Like any good tactician, Bellesiles shifted the terms of discussion. He said he’d reviewed more than eleven thousand probate records between 1765 to 1850 from New England and Pennsylvania and had discovered that roughly 14 per cent of all adult, white, Protestant males owned firearms, meaning about 3 per cent of the total population at the time of the revolution and that hence “all this talk about universal gun ownership is entirely a myth that I can find no evidence of.” (More cribbing from Mooney.)

So if the people weren’t armed, and if even official militias were mostly a disheveled rabble without arms, the second amendment was really an antic fantasy, like feudal armor in the mock Tudor hall of a Bradford cotton millionaire.

The anti-gun crowd greeted Bellesiles with as much ecstasy as any relief column by early settlers in Indian country. The Organization of American Historians gratefully pinned the Binkley-Stephenson Award to Bellesiles’ chest for his 1996 essay on the origins of American gun culture. Arming America elicited not only fervent applause by Garry Wills in the New York Times Book Review and by Edmund Morgan in the New York Review, but also the Bancroft Prize.
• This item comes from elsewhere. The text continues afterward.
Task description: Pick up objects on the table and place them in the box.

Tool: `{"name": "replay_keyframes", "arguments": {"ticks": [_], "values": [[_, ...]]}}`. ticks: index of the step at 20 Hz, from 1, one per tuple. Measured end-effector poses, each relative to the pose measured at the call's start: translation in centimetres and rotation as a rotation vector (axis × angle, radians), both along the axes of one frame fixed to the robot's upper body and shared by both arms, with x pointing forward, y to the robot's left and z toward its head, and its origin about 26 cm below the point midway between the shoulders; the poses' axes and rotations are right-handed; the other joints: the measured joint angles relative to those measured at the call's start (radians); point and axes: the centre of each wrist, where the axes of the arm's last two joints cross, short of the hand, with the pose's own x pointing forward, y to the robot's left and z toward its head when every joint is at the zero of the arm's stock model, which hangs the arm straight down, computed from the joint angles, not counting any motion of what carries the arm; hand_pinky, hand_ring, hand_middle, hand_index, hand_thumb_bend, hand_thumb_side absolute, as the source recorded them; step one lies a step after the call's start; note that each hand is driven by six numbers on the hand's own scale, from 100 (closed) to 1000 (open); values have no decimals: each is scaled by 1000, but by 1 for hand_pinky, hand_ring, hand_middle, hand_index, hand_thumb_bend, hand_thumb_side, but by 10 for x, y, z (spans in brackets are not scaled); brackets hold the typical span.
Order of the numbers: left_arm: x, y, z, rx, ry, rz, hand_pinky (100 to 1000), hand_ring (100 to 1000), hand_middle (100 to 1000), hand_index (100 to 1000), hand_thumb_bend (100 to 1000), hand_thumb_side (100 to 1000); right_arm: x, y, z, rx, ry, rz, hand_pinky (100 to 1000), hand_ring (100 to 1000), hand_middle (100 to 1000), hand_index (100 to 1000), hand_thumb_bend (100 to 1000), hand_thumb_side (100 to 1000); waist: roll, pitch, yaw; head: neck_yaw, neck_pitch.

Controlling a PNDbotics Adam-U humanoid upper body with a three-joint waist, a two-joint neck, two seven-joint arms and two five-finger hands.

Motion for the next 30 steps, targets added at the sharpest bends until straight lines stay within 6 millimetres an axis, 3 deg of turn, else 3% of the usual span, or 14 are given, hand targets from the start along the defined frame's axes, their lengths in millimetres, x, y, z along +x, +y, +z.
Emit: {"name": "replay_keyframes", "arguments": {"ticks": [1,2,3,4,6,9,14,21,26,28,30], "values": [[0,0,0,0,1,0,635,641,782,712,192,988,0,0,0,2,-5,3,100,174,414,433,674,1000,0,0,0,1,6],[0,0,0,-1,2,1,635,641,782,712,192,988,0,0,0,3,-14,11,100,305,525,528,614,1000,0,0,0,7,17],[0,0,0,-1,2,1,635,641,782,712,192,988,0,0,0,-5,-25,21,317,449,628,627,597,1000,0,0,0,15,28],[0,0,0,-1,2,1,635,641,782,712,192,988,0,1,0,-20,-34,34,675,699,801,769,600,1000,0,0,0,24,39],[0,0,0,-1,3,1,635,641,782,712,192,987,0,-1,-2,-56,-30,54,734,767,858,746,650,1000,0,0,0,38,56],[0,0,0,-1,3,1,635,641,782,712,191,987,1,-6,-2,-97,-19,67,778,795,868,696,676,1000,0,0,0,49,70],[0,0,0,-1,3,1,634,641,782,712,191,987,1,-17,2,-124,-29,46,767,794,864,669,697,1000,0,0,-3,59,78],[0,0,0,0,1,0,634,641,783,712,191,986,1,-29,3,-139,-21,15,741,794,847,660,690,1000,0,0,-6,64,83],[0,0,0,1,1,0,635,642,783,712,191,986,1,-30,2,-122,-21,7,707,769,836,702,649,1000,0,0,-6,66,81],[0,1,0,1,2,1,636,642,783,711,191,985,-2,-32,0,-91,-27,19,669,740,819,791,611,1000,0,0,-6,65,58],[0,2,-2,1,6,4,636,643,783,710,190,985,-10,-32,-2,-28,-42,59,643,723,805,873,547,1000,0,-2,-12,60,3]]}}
Bellesiles came under attack, but since his assailants included NRA types and even Charlton Heston (who said memorably that Bellesiles had too much time on his hands) their often cogent demolitions were initially discounted as sore-loser barrages from the rednecks. Even so, the sappers pressed forward and began to penetrate Bellseiles’ inner defenses.

A crucial chunk of battlement crashed to the ground when Bellesiles’ most sedulous critic, James Lindgren, investigated his claim to have researched probate records at a National Archives center in East Point Georgia. The center told Lindren no such records existed. (Cockburn’s source here is Daniel Postel in the Chronicle of Higher Education. Since Cockburn once borrowed Postel’s car in Chicago and saddled him with a couple of parking tickets he definitely owes him a cite. These two tickets were probably the final straws in a load of fines that prompted Postel to flee Chicago for Washington DC.) Then it turned out Bellesiles had invented probate records in Vermont and San Francisco that don’t exist.

Bellesiles’ Waterloo comes in the February edition of the William and Mary Quarterly, as entertaining a bout of scholarly combat (though far more decorous) as I’ve read since Warden Sparrow’s review of an American edition of Housman in the early Sixties, done anonymously in the TLS.

Primed in part by Lindren, Gloria Main of UC Boulder pounds Bellesiles with medium range artillery, as in “[Bellesiles] found only 7 per cent in Maryland with guns. My own work in the probate records of six Maryland counties from the years 1650 to 1720, ignored by Belesiles, shows an average of 76 percent of young fathers owning arms of some sort”. Ira D. Gruber of Rice slides the bayonet into Bellsiles with incredulous harrumphs about misrepresented evidence on casualty rates in American and European battles (“But Bellesiles has counted 18,000 prisoners among the killed and wounded at Blenheim”). In an interesting essay on guns, gun culture and murder in early America Bellesiles is finally dispatched by Randolph of Ohio State (“every rally of homicides Bellesiles reports is either misleading or wrong.”)

To give him credit, Bellesiles falls with some dignity (“Arming America is admittedly tentative in its statistics”) but fall he does. Now Emory is making nasty noises, and erstwhile allies are fleeing into the hills. Morgan, who whooped him up in the New York Review, says he’s rethinking. Gary Wills says he’s too busy now to address the matter, which is pretty light-hearted, considering that Bellesiles’ phony scholarship is as devastating a blow as the anti-gun crowd has sustained in decades of fighting over the Second Amendment. (I speak contentedly as the owner of a 12-gauge and .22 who supports the interpretation of the amendment as upholding individual rights to bear arms.)

What about Knopf, which published Arming America. Jane Garrett tells Postel that the house “stands behind” Bellesiles, that his were not intentional errors but the result of some “over-quick research”. Knopf is renowned for its cookbooks. Suppose Bellesiles had suggested putting dried Amanita phalloides into the risotto. I don’t think Garrett would be so forgiving.